TrunkSpace: And then there are those instances where you might have the greatest script with the greatest cast being spearheaded by the greatest director and yet, for whatever reason, the universe just deems it not the time and it never finds an audience.
Kove: Oh, absolutely. Yeah. I think that kind of happened with a couple of wonderful movies that I still loved. That happened with “Goin’ South” with Jack Nicholson, Marlon Brando, Arthur Penn. You really figured, “Whoa, you got it, man.” You got the “Bonnie and Clyde” director, you got two big stars, and there’s something missed in that, you know? It’s just strange. It’s all strange. It’s just, when the elements come together, like this series… I didn’t know every episode would be written so well. I knew that Josh (Heald) and Hayden (Schlossberg) and Jon (Hurwitz) were wonderful. We sat around in September saying, “You’re going to come in in episode 10,” and I had to hold and bite my tongue for eight months with people asking me, and I’m telling them I’m dead, I’m telling them I’m the KGB, I’m telling them that I work for the CIA, that I’m in prison. I made up all these stories, you know? Because it was hard. And nobody believed me to be perfectly honest, nobody ever believed it. They said, “How could ‘Cobra Kai’ be a series without John Kreese?” I would say, “I don’t know.” (Laughter)

But these people pulled out the best elements, the very best elements of the movie, and put them in the series, and they wrote the dialog so well. Billy is brilliant, and Ralph is terrific. Billy and I have done a bunch of other movies together, but this by far is his best performance, and he touches all kinds of emotions here. Ralph does the same.

TrunkSpace: Even beyond being so well written, in many ways, it feels like a love letter to the fans.
Kove: Exactly. Very well put. It is a love letter to the fans. For these people this is their “Star Wars.” This is, if it was me and I was writing, would be my “Wild Bunch.”

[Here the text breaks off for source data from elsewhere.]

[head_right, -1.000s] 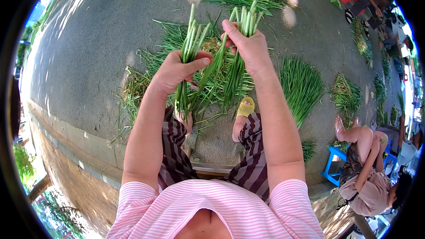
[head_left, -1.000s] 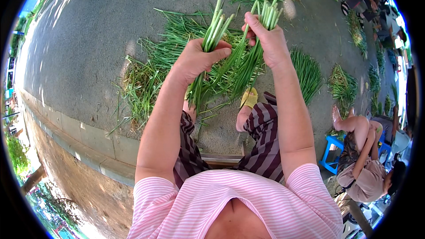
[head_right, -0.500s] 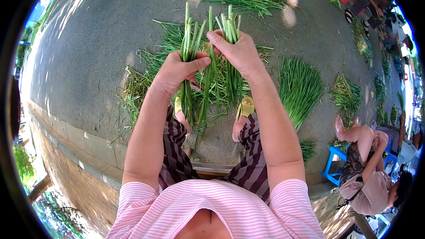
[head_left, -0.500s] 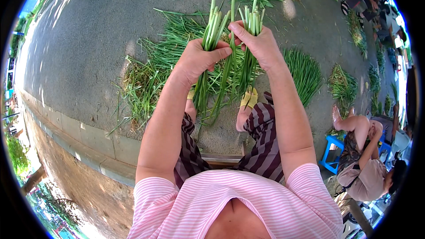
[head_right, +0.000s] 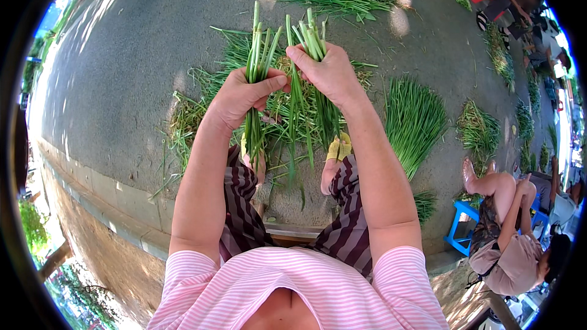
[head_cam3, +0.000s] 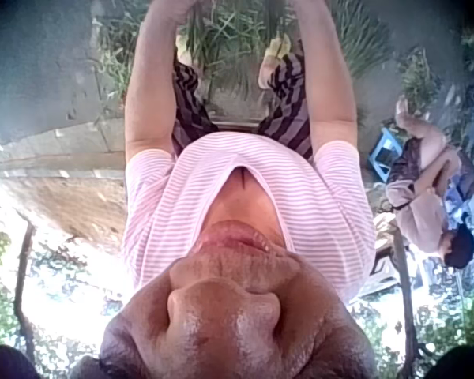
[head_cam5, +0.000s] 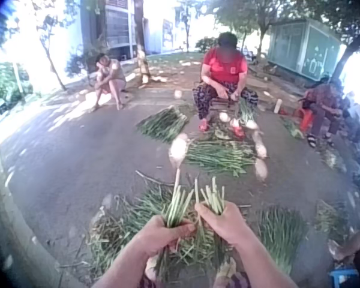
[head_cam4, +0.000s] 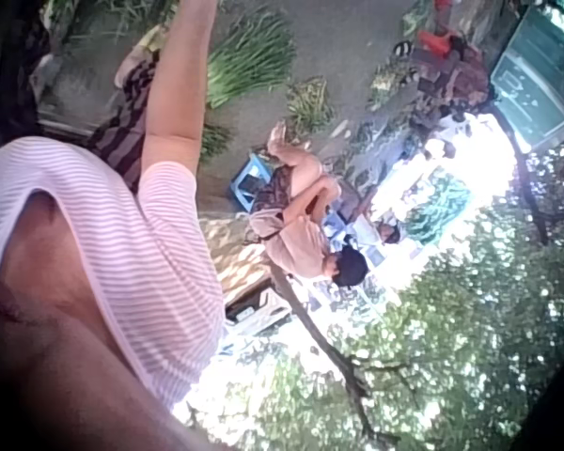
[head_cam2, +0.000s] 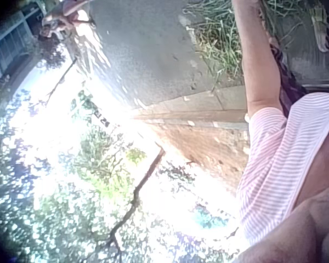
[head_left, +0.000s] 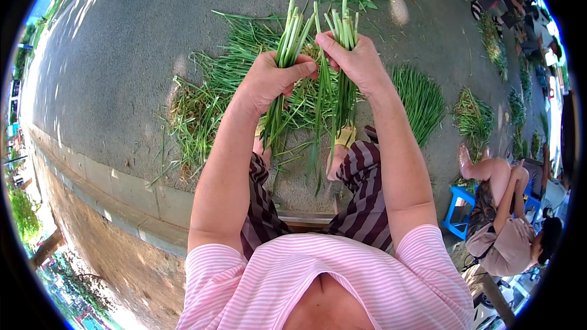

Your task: The person sorts green stalks by hand, stripping off outer layers and bundling them into small piles while sitting on the ground.

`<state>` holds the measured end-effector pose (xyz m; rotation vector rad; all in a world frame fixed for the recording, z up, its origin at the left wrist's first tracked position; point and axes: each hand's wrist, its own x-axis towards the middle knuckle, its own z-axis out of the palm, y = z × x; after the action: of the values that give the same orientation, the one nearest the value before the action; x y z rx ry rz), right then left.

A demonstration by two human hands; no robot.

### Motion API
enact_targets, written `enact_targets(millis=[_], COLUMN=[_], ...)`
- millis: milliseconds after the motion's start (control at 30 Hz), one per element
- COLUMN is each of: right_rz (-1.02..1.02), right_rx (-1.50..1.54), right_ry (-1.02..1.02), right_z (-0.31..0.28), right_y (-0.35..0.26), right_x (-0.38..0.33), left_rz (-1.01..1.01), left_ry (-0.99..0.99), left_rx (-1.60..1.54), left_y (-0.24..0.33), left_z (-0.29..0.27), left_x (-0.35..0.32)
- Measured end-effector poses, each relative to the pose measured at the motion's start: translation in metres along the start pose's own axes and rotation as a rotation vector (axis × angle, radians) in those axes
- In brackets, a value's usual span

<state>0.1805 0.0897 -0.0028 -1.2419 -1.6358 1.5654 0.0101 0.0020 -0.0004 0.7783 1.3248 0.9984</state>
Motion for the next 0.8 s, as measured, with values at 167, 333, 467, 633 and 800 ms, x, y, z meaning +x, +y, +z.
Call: enact_targets(millis=[167, 333, 467, 633, 800], right_rz=[-0.014, 0.001, 0.032, 0.063, -0.005], right_rx=[-0.019, -0.024, 0.003, 0.012, -0.023], right_ry=[-0.010, -0.010, -0.035, -0.065, -0.145], right_z=[0.000, 0.001, 0.001, 0.001, 0.001], right_y=[0.003, 0.005, 0.002, -0.005, -0.008], right_x=[0.001, 0.002, 0.001, -0.004, -0.007], left_rz=[0.002, 0.004, -0.007, -0.012, 0.011], left_ry=[-0.004, -0.020, 0.002, 0.062, 0.125], left_rx=[-0.008, -0.021, -0.026, -0.018, -0.050], left_y=[0.000, -0.002, -0.002, -0.001, -0.003], left_z=[0.000, -0.001, 0.000, 0.000, -0.003], left_x=[0.000, 0.000, 0.000, 0.001, 0.004])
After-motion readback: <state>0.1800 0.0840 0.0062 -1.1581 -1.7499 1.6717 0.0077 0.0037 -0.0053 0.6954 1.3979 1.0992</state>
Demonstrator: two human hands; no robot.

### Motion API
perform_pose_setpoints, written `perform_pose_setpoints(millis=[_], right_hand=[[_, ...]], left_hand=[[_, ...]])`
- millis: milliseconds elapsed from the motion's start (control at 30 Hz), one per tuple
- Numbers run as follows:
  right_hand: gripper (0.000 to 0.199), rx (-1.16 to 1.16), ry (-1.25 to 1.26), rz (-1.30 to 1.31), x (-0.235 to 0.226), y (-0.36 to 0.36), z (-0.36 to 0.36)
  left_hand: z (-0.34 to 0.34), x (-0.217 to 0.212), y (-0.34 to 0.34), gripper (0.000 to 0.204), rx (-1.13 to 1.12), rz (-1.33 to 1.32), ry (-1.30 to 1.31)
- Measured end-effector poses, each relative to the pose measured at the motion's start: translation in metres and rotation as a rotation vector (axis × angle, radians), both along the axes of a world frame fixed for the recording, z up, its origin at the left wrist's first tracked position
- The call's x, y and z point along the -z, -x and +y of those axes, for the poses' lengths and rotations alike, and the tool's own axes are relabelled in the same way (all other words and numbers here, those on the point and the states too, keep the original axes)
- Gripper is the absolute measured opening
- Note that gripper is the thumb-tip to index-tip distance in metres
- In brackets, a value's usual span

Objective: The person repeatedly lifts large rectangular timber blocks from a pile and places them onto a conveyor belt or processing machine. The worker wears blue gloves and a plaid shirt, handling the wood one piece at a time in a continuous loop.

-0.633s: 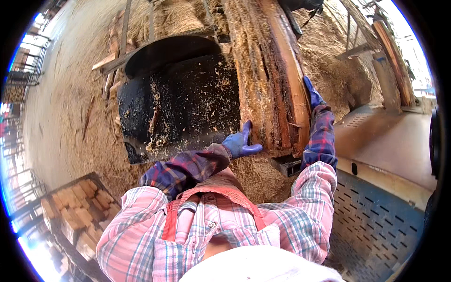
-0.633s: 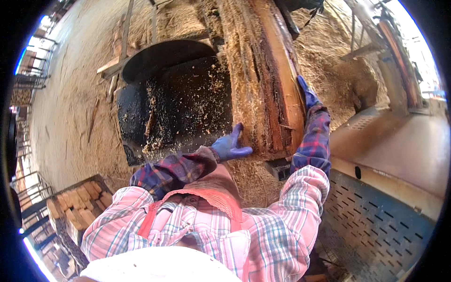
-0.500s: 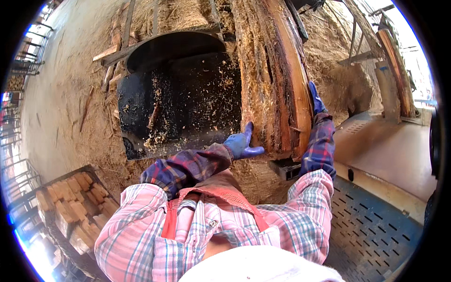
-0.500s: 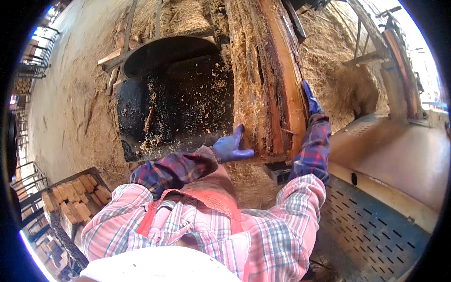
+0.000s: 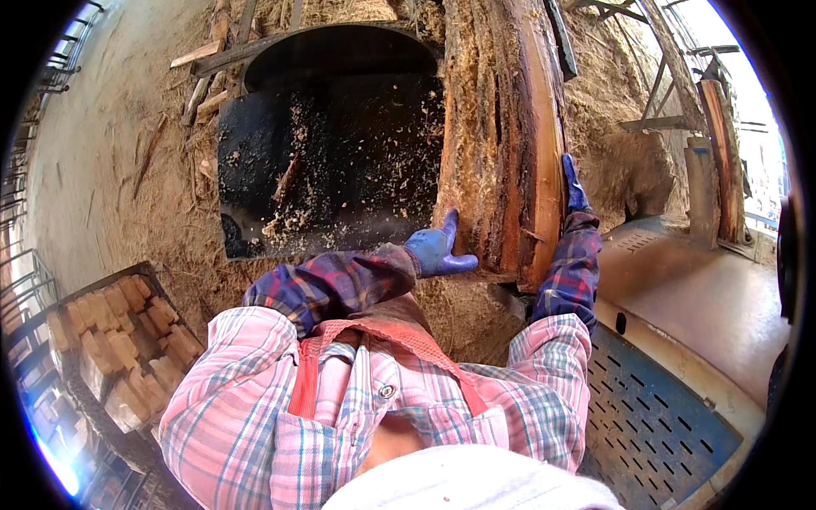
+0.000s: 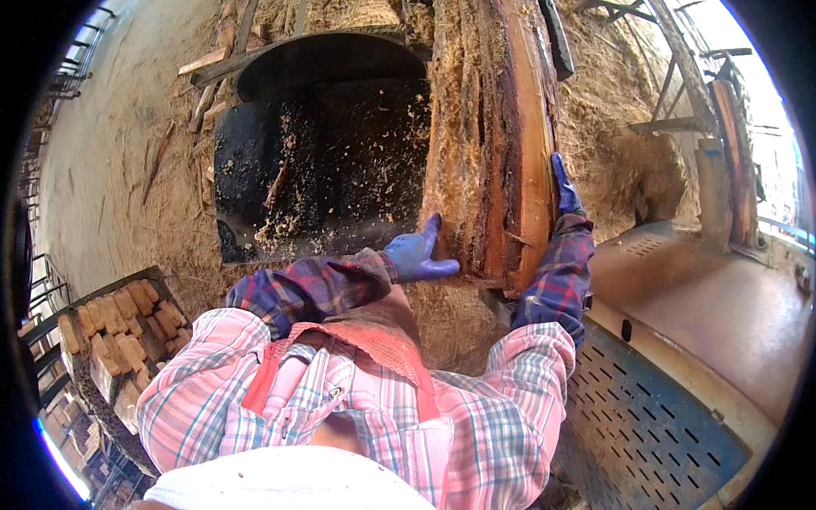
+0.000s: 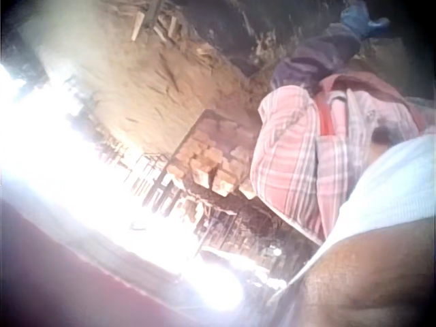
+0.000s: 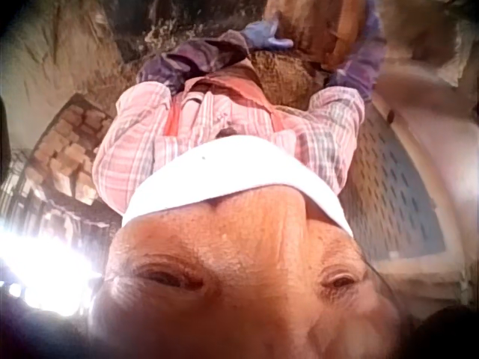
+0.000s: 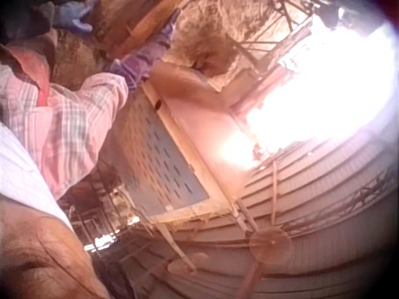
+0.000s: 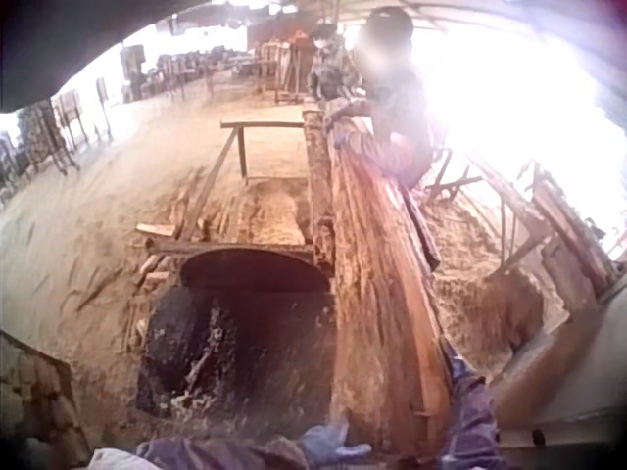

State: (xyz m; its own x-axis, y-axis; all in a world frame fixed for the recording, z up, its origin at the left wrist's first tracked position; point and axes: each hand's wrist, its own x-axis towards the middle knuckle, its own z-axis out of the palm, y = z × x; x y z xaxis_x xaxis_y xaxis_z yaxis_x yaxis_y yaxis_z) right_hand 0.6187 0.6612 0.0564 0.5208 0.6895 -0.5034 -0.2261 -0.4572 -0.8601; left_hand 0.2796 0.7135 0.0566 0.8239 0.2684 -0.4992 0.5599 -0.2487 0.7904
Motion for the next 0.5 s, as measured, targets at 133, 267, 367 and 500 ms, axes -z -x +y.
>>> perform_pose_setpoints(millis=[133, 267, 367, 500], right_hand=[[0.045, 0.039, -0.010, 0.065, -0.001, 0.049, 0.011], [0.047, 0.056, -0.022, 0.081, 0.002, 0.094, 0.027], [0.049, 0.054, -0.039, 0.069, 0.004, 0.129, 0.040], [0.053, 0.052, -0.060, 0.046, 0.007, 0.171, 0.060]], left_hand=[[0.007, 0.002, 0.038, 0.109, -0.004, 0.032, -0.059], [0.018, 0.000, 0.077, 0.107, 0.027, 0.050, -0.131], [0.024, 0.008, 0.107, 0.103, 0.024, 0.018, -0.171], [0.037, 0.011, 0.142, 0.100, 0.044, 0.050, -0.199]])
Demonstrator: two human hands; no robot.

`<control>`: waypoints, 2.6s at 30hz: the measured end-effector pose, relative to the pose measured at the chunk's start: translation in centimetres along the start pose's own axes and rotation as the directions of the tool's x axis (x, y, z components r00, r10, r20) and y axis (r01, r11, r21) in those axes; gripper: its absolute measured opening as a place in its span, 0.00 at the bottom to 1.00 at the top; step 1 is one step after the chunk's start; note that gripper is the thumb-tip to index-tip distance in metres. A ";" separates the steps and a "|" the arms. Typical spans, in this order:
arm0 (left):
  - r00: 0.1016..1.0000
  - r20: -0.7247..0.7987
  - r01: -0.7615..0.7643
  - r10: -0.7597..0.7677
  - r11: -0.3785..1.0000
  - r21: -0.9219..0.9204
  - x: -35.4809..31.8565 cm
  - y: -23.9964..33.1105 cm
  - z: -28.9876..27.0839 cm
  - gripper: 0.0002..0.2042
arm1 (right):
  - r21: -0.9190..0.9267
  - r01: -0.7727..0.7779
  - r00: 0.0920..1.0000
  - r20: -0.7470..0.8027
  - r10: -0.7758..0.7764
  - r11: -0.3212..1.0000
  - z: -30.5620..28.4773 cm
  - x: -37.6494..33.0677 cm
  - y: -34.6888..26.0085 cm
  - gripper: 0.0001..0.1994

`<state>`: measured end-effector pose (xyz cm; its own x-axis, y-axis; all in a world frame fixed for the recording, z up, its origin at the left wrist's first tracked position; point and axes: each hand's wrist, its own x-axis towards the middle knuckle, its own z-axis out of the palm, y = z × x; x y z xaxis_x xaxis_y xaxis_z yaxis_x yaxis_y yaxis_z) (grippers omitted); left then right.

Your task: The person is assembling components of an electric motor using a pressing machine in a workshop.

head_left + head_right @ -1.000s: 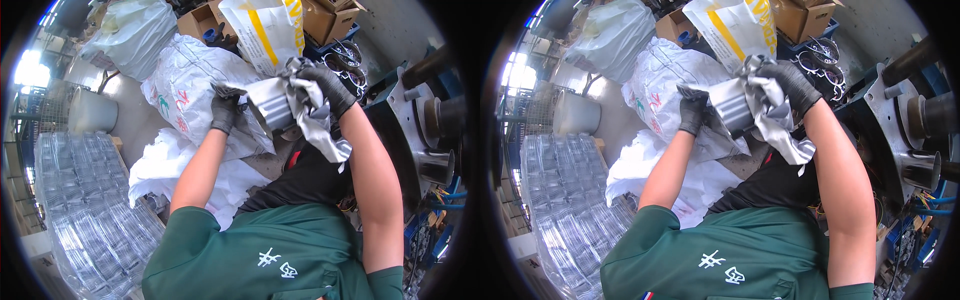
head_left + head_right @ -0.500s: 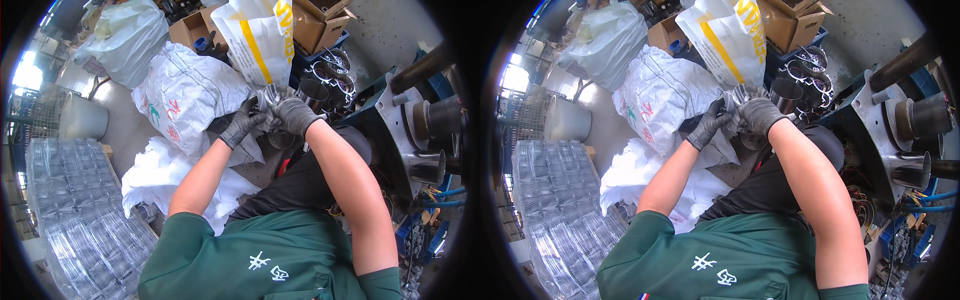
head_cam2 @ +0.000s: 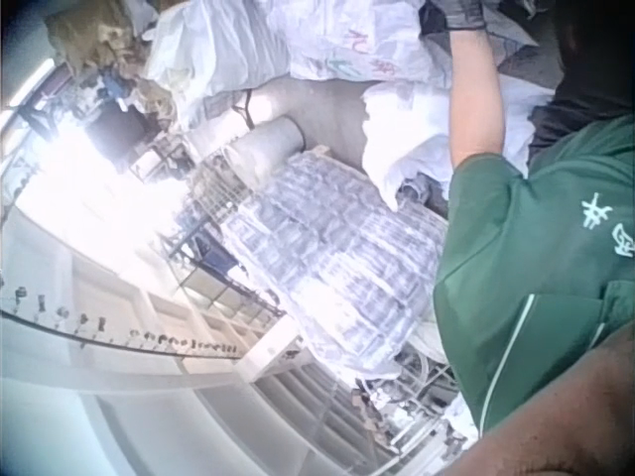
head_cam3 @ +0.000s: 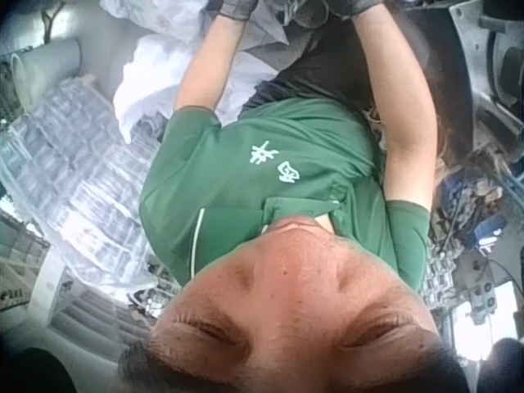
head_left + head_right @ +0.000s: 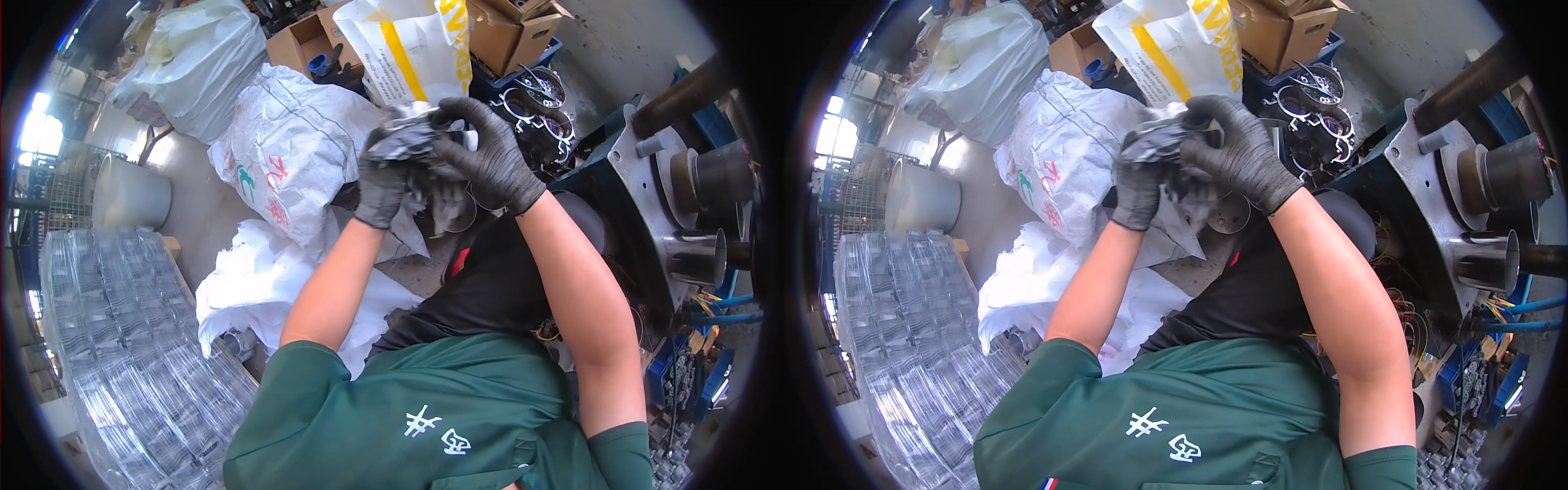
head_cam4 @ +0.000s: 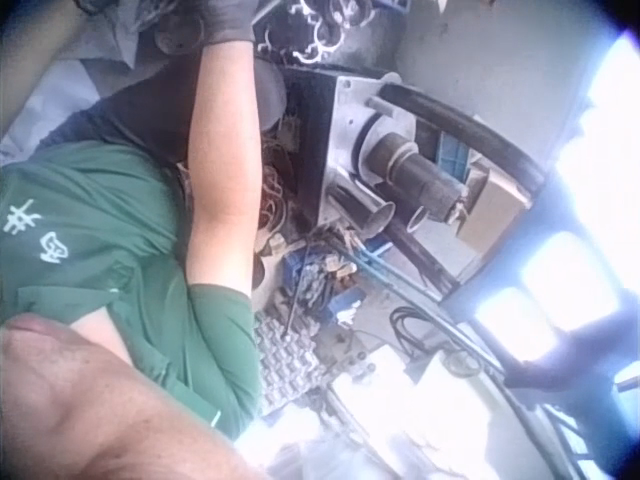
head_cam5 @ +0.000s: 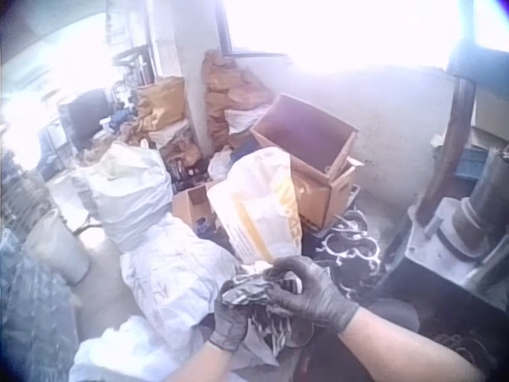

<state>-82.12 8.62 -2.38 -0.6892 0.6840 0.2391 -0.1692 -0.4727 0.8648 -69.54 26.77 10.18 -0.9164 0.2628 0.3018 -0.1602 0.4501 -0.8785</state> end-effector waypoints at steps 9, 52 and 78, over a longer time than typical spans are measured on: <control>0.769 -0.016 0.638 -0.639 0.768 -0.047 -9.4 -3.4 -12.7 0.14 | 0.024 -0.240 0.966 -0.092 0.241 0.970 -2.5 -0.6 1.3 0.15; 0.391 -0.745 0.615 -0.540 0.756 -0.225 -16.8 -7.9 -5.0 0.40 | 0.024 0.037 0.668 -0.745 -0.007 0.999 -22.4 -26.3 -12.4 0.12; 0.449 0.892 -0.506 -0.043 0.811 0.294 5.3 -3.6 56.0 0.39 | -0.452 -0.655 -0.184 -0.683 -0.707 0.606 -37.9 -53.0 -16.8 0.16</control>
<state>-45.75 45.03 20.51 0.3264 0.8233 0.4644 0.4190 -0.5664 0.7097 -4.40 37.66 22.98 0.5323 0.2159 0.8185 0.6683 0.4863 -0.5629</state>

Photo By: Bryan David Hall

TrunkSpace: As you mentioned, you come in at Episode 10, and while you didn’t get to really dive into the series during the first season, your appearance at the end was really cool and serves as both an exclamation point on the first season and a question mark for any second season to come.
Kove: That’s how they always expressed it to me. And I wanted to come in earlier and they said, “No, no, no. We’re going to have you come in at…” I had a bit of a dream about what that scene would be like. I dreamt a couple of weeks before, and I don’t remember telling it to Josh Heald, but it was similar. I was leaning against the window, and because I know what the dojo looks like now, it’s not far from my home – it’s divided into two stores, the dojo that was the Cobra Kai on Lankershim Boulevard in Los Angeles. I’ve driven past it. I had this vision of me leaning against the store front glass window, and then they both walk out and I’ve got a cigar and I’m saying, “Well, you’re doing well my heroes, but which one of you is the real hero?” And that’s what I had a vision of saying. In the scene they constructed I come into the dojo and it’s just Billy, but in essence it’s the same dialog. And I am smoking a cigar when I walk in. So, it’s kind of like God’s watching over me, you know?

TrunkSpace: You’re being fed lines beforehand from high above!
Kove: It’s fascinating!

Season 1 of “Cobra Kai” is available now on YouTube Red.